L’expression « Grande Noirceur » est utilisée par les opposants contemporains aux politiques de Maurice Duplessis pour désigner la période de l'histoire du Québec correspondant à son second mandat de premier ministre, de 1944 à son décès en 1959.

Durant cette période, la société québécoise connaît des mutations profondes, à l’instar des autres sociétés occidentales : exode rural, émergence de la classe moyenne, urbanisation, prospérité économique, conflits ouvriers, apparition de la télévision, renaissance intellectuelle du roman et de la poésie, expansion des universités et des bureaucraties, naissance d’une nouvelle intelligentsia. Ces changements conduisent à la constitution d’un nouvel espace idéologique, et à diverses revendications libérales de la part d'une nouvelle génération d'intellectuels. Les élites traditionnelles, groupées autour des milieux cléricaux et de la figure de Duplessis, ont cependant opposé à ces revendications un durcissement de leur conservatisme, véritable « couvercle vissé de force sur une société convertie en marmite de Papin »[1], qui ne fit qu'exacerber les tensions sociales jusqu'à la fin des années cinquante. Pour ce qui est plus particulièrement du clergé, « on faisait face alors à ceux qui parlaient du haut de la chaire, du haut de l'autorité et qui avaient peu à apprendre de l'écoute, de l'humilité, de la charité »[2].

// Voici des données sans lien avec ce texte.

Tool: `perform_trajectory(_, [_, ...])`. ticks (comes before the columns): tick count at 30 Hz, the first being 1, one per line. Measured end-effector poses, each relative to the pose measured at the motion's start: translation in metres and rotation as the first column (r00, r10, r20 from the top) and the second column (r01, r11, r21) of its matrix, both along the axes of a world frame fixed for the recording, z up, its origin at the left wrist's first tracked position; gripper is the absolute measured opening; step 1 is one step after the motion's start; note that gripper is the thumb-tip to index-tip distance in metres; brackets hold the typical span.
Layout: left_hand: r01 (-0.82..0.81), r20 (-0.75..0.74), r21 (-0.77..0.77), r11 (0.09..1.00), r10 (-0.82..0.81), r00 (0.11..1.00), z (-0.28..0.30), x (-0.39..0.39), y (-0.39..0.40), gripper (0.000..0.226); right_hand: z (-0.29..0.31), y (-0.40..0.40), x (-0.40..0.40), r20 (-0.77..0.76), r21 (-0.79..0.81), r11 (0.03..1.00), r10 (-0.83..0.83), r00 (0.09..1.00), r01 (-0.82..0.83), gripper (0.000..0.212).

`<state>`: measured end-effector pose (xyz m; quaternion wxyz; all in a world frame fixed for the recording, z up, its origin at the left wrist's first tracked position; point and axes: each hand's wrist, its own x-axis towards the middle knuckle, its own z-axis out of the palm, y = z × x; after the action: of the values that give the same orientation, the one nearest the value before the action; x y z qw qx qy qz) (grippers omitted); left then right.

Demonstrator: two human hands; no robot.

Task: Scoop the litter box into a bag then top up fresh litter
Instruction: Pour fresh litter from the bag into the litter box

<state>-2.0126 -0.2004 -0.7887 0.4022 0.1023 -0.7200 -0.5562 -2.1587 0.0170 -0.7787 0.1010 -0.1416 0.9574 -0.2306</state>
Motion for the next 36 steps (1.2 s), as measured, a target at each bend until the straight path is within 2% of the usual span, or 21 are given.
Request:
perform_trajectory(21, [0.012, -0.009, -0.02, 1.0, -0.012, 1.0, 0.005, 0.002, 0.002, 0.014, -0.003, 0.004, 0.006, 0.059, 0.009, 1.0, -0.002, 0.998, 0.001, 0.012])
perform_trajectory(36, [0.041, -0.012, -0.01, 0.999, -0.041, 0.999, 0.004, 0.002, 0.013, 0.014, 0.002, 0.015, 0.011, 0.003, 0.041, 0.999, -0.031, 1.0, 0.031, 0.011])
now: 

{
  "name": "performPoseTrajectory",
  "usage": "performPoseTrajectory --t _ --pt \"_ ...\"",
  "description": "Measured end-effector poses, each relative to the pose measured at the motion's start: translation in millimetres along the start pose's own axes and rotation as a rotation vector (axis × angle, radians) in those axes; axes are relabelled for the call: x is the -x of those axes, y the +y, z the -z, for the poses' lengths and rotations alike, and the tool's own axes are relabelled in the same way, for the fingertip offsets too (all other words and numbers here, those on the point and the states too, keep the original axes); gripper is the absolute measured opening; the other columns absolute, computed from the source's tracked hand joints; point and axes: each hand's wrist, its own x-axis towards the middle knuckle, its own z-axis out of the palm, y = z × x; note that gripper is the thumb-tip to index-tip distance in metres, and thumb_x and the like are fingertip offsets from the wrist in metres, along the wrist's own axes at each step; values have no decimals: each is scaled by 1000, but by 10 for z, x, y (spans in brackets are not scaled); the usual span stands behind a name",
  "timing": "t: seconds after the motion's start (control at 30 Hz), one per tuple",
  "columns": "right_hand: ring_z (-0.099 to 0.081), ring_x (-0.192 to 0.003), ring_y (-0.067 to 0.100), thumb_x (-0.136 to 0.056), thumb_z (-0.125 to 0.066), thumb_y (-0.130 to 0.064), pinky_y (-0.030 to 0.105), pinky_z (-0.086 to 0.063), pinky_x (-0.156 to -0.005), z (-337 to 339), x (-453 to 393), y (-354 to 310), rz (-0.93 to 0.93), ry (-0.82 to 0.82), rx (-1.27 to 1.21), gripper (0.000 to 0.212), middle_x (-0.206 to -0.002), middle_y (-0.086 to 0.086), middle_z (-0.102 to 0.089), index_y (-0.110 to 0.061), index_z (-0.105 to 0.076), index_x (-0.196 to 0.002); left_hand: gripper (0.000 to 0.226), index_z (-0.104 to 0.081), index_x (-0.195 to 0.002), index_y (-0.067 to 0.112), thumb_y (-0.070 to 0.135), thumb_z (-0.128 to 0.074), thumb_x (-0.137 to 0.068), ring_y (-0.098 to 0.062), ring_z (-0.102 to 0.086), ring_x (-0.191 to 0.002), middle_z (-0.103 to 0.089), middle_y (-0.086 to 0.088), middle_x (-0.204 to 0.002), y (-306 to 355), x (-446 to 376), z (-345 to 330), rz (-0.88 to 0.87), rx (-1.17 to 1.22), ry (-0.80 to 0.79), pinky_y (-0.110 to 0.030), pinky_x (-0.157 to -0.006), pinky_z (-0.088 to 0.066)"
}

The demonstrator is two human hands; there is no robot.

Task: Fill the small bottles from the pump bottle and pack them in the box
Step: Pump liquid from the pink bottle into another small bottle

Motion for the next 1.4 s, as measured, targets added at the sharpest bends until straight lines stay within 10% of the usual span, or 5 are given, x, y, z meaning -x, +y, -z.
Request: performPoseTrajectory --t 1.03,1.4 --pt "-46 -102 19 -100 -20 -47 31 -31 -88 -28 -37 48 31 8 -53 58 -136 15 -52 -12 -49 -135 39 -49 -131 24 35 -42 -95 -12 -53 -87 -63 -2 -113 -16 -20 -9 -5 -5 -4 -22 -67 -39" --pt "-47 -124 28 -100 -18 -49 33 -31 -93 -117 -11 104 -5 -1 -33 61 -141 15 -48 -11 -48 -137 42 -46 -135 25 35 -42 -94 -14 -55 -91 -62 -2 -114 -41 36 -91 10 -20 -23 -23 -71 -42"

Lorsque la nouvelle intelligentsia issue des universités et des mouvements sociaux parvint à s’imposer à la tête de la société québécoise et à mener dans les années 1960 sa « Révolution tranquille », la période antérieure se mit à être qualifiée péjorativement de « Grande noirceur », expression attestée depuis 1966. Son utilisation continue depuis lors a conduit à populariser dans la conscience historique des Québécois l'idée d'une période de conflit entre « Anciens » et « Modernes » et à en faire un « marqueur[3] » important de l'histoire québecoise contemporaine.